*Directions*
Using the data below, gather each line that includes the word "segmentation".

*Working data*
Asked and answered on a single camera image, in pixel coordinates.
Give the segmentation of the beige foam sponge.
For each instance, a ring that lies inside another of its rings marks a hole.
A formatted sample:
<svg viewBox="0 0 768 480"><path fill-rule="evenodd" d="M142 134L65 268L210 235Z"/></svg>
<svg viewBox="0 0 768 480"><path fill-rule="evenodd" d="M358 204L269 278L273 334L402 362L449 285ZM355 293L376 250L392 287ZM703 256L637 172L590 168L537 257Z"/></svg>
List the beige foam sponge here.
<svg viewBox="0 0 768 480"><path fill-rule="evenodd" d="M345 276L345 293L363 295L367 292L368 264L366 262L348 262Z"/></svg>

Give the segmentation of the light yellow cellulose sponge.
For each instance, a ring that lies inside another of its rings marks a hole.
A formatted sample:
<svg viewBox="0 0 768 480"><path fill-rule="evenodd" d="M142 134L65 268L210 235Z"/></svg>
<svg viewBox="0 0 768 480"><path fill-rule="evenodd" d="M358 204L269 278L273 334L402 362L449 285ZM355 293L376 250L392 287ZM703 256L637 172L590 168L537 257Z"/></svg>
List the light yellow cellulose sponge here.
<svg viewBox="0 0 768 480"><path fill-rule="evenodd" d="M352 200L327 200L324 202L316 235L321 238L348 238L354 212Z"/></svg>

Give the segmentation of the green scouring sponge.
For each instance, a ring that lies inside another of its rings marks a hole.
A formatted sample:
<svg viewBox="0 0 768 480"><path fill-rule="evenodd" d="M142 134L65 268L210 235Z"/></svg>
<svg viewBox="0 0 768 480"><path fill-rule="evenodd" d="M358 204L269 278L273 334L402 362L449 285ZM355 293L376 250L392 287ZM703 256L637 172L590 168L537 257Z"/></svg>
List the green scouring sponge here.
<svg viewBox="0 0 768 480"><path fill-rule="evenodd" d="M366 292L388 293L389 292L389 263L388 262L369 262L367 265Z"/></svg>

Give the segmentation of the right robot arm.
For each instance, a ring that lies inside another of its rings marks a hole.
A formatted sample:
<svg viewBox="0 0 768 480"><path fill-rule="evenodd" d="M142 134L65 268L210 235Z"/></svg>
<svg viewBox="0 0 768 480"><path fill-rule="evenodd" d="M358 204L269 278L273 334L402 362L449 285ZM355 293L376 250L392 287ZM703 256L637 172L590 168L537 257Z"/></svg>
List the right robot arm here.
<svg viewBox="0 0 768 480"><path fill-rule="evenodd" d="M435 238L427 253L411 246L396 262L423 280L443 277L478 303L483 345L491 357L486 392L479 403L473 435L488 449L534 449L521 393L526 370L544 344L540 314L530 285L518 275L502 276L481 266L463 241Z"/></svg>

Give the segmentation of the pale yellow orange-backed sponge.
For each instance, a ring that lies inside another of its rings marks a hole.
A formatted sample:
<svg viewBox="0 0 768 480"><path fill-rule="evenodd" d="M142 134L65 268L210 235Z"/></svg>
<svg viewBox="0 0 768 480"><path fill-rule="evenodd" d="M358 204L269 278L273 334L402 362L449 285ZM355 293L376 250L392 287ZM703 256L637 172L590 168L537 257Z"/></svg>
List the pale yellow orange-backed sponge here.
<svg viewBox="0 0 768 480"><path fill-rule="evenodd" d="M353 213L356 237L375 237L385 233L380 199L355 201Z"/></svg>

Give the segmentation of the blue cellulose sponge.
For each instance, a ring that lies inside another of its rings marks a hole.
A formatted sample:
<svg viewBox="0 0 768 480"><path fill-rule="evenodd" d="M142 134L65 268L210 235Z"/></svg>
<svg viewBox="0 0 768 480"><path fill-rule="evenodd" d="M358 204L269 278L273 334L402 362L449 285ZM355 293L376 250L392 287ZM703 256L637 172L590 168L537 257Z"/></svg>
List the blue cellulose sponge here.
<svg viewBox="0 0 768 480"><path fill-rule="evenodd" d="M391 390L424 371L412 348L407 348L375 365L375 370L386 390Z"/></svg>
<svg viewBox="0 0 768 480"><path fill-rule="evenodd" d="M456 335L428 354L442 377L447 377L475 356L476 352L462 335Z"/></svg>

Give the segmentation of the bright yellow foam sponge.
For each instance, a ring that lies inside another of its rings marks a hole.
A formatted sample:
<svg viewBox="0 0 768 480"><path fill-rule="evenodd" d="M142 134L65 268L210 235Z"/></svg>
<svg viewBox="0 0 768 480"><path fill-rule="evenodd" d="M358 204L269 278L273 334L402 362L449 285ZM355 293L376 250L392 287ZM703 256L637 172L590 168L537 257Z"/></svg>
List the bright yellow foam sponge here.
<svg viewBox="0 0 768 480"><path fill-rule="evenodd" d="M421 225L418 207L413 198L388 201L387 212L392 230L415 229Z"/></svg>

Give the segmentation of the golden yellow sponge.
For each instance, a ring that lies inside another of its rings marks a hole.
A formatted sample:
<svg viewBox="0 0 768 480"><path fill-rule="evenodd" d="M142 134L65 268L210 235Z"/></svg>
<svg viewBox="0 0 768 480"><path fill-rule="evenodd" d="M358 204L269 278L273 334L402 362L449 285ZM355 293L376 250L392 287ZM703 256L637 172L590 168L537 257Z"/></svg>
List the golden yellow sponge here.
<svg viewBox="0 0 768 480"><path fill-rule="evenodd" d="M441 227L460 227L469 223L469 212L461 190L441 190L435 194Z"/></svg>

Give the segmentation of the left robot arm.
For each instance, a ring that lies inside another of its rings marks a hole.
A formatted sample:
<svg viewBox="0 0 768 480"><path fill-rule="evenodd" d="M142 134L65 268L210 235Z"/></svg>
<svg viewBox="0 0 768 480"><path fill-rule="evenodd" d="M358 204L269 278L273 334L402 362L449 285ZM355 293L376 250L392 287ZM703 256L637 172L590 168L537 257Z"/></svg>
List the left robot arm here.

*Solved exercise*
Give the segmentation of the beige foam sponge.
Give the segmentation of the light yellow cellulose sponge.
Give the segmentation of the green scouring sponge.
Give the segmentation of the right robot arm.
Give the segmentation of the pale yellow orange-backed sponge.
Give the segmentation of the blue cellulose sponge.
Give the segmentation of the bright yellow foam sponge.
Give the segmentation of the golden yellow sponge.
Give the segmentation of the left robot arm.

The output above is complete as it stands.